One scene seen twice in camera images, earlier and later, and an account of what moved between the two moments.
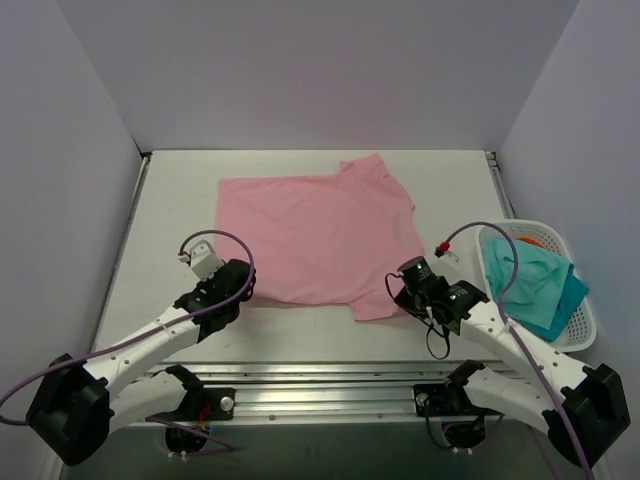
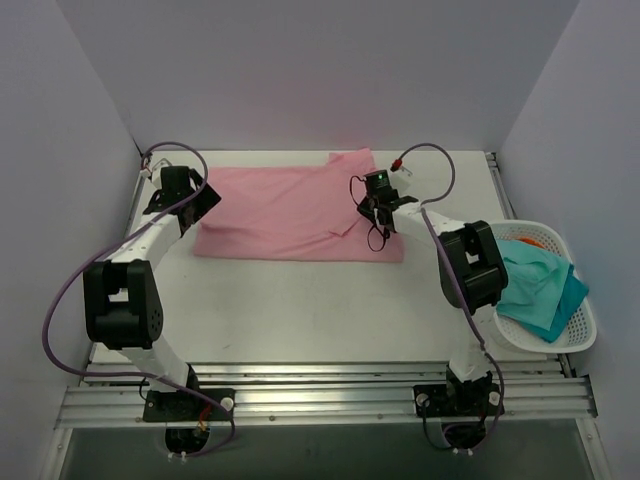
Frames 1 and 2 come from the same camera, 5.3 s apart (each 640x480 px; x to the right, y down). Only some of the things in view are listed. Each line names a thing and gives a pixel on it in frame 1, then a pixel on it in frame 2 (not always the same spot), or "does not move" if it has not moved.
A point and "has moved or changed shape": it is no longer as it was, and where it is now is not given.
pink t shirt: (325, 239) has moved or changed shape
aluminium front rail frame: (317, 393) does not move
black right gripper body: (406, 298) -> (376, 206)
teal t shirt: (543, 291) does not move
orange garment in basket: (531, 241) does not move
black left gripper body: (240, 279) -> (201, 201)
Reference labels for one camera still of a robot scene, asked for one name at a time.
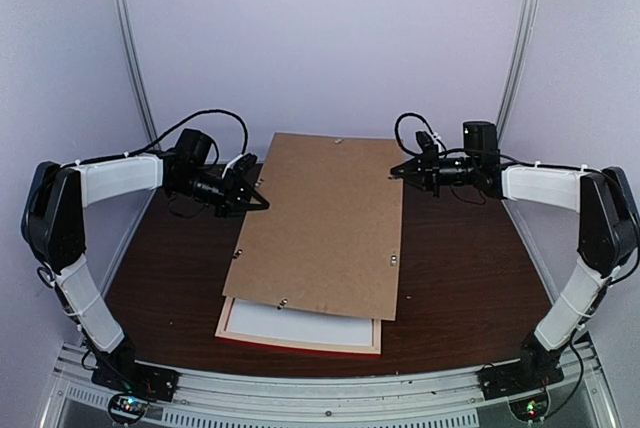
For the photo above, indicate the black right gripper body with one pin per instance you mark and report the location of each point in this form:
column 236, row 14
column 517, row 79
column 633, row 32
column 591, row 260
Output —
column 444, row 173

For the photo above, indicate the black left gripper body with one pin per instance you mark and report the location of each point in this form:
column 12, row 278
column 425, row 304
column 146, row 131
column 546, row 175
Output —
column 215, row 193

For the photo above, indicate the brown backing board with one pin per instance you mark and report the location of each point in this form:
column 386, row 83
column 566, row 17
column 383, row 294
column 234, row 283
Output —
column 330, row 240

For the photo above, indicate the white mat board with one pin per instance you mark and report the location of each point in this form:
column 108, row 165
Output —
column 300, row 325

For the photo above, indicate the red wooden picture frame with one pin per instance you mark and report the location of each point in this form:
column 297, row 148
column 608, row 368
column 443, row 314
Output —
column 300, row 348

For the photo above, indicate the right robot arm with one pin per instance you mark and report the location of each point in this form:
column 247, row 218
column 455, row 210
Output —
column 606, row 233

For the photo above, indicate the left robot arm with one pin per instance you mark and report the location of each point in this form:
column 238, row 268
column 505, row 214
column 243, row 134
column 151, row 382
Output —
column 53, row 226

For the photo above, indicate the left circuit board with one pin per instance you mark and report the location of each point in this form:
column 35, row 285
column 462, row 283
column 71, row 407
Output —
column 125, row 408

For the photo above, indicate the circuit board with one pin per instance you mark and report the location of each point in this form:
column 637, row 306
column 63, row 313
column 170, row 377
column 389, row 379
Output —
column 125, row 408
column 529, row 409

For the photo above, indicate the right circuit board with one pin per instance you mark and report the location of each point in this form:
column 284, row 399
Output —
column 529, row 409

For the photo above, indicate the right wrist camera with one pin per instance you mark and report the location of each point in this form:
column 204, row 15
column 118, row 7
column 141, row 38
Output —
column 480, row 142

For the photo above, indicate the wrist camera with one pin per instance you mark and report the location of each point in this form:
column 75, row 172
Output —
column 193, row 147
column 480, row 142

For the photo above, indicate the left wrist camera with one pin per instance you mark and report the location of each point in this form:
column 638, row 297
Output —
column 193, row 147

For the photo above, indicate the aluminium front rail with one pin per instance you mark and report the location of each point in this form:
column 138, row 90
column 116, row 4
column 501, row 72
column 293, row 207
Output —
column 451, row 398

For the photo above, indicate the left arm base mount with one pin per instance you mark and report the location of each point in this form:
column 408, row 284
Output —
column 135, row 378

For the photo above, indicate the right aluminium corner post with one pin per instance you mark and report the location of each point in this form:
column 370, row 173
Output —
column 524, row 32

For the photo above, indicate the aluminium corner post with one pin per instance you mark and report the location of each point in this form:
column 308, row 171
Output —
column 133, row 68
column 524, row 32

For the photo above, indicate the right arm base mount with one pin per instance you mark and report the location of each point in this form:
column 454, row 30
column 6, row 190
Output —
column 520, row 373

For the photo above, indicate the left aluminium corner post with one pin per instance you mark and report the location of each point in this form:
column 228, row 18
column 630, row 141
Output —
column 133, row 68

---

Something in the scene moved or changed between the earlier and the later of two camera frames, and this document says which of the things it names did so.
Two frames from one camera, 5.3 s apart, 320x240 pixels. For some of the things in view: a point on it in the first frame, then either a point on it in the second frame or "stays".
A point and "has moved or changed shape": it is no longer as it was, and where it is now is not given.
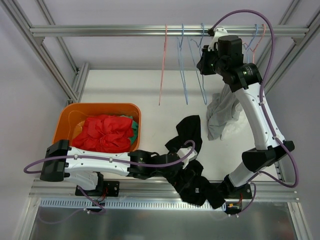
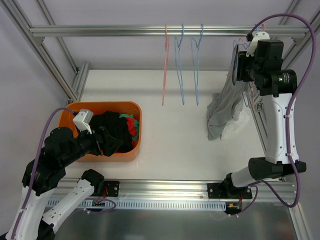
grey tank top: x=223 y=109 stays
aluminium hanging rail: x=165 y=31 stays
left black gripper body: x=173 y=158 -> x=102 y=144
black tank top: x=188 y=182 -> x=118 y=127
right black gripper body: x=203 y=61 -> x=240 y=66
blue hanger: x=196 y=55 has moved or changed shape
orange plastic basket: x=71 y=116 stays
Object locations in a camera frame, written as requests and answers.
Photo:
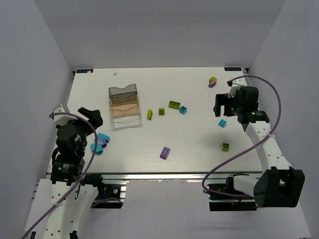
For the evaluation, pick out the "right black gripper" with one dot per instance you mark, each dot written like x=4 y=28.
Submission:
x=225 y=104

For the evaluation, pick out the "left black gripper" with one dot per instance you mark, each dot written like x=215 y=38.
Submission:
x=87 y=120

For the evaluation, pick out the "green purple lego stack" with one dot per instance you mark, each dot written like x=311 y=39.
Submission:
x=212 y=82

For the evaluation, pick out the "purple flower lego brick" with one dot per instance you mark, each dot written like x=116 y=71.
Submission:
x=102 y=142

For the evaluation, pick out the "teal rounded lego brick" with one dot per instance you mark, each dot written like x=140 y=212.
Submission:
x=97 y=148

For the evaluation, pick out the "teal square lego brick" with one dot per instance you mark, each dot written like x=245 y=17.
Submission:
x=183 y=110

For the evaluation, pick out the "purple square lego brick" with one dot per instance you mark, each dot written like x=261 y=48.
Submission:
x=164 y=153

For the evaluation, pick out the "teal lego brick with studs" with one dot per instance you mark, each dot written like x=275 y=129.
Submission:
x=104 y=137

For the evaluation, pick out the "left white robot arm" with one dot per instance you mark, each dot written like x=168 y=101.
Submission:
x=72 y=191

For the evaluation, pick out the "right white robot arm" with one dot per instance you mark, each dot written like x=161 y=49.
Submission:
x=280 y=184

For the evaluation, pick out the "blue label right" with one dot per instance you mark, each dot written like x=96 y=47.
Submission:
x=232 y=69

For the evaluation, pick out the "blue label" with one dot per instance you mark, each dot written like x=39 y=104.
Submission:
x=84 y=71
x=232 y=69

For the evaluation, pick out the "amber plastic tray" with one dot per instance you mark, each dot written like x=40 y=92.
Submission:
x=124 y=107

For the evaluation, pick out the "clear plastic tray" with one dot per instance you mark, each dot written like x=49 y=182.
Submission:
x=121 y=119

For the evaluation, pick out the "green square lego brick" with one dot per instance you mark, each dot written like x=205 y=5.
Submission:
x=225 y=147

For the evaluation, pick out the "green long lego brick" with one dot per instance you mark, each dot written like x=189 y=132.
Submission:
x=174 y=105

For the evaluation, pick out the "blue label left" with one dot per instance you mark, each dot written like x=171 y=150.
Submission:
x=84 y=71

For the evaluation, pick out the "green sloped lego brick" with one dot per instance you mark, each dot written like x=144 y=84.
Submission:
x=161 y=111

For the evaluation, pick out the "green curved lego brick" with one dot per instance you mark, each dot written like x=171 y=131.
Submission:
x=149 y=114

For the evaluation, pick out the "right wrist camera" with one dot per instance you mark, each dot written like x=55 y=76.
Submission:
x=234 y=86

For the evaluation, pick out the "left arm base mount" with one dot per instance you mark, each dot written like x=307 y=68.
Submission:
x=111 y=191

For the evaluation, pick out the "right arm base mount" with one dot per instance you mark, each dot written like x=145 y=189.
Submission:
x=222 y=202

...

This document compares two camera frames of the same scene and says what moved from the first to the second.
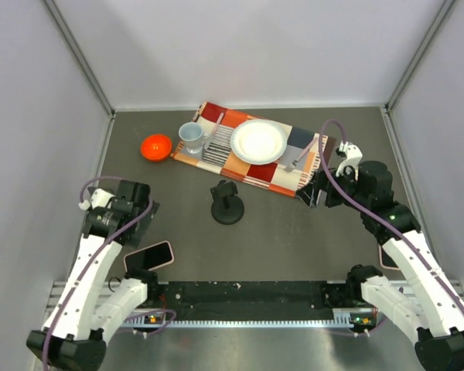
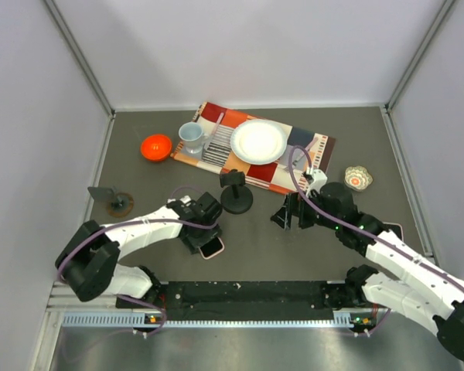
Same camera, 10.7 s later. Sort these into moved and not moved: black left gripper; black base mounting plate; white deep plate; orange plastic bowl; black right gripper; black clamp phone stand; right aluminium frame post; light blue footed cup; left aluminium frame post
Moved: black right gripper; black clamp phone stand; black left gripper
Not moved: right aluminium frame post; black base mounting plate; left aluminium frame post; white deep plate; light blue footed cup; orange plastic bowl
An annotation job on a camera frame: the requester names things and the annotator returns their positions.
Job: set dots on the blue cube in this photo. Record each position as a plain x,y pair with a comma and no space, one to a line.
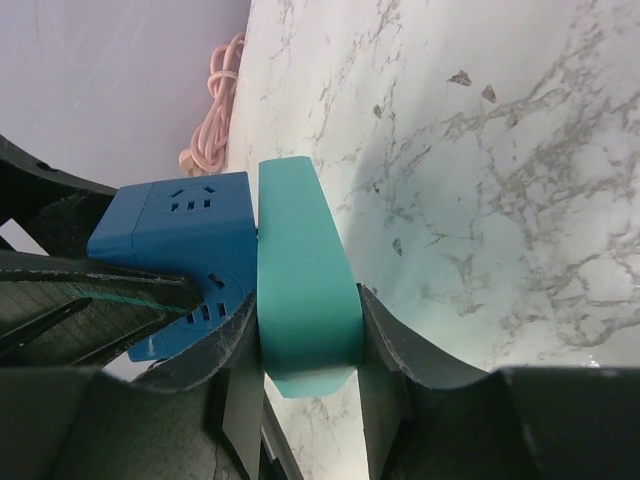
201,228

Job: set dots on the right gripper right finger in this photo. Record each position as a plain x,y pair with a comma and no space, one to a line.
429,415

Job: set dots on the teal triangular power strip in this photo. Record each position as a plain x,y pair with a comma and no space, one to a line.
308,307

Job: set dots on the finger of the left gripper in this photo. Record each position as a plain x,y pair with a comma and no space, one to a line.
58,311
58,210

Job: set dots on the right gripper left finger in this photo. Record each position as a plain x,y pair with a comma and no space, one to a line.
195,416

WORK ITEM: Among the entries above, identify all lines with "first" and copy them.

SOLVED PROBLEM:
Two frames from one camera, 5.3 s apart, 320x240 pixels. For some of the things in view: a point on it in the first frame, then either a point on it in the second frame or "stays".
This document compares two camera frames of the same scene and says what moved from the first to the second.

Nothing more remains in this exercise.